What to work on —
Every line from the first in the listing below to the line containing "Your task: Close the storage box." is to be repeated exactly, and no line past it.

*** Begin section ***

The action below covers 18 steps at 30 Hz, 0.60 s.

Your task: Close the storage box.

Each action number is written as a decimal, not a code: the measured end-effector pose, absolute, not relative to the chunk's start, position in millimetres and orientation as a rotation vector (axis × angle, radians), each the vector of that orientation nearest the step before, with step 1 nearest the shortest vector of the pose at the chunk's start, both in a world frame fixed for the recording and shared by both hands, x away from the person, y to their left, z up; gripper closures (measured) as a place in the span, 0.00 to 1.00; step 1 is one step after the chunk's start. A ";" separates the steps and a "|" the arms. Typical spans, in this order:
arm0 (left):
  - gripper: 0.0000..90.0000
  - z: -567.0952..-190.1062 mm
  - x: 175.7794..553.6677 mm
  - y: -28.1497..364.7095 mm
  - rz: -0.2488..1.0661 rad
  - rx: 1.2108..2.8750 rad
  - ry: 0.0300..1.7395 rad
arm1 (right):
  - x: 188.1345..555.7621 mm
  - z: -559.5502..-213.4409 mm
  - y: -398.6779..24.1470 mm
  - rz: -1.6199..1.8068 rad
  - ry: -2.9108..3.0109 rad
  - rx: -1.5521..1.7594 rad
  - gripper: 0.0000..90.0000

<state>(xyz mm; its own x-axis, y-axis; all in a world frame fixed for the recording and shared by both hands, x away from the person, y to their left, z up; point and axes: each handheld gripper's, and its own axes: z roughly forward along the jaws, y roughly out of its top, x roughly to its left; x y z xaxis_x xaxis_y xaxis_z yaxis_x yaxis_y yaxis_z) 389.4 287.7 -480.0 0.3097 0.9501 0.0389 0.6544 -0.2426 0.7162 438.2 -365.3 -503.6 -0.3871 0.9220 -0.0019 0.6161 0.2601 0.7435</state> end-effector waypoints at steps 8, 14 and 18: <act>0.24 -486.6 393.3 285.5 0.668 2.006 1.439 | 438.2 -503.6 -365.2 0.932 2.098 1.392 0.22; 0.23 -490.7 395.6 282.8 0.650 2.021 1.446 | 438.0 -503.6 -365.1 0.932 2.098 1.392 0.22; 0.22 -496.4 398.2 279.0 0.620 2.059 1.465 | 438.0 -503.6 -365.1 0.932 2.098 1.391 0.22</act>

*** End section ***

Your solution —
The action below covers 18 steps at 30 Hz, 0.60 s.

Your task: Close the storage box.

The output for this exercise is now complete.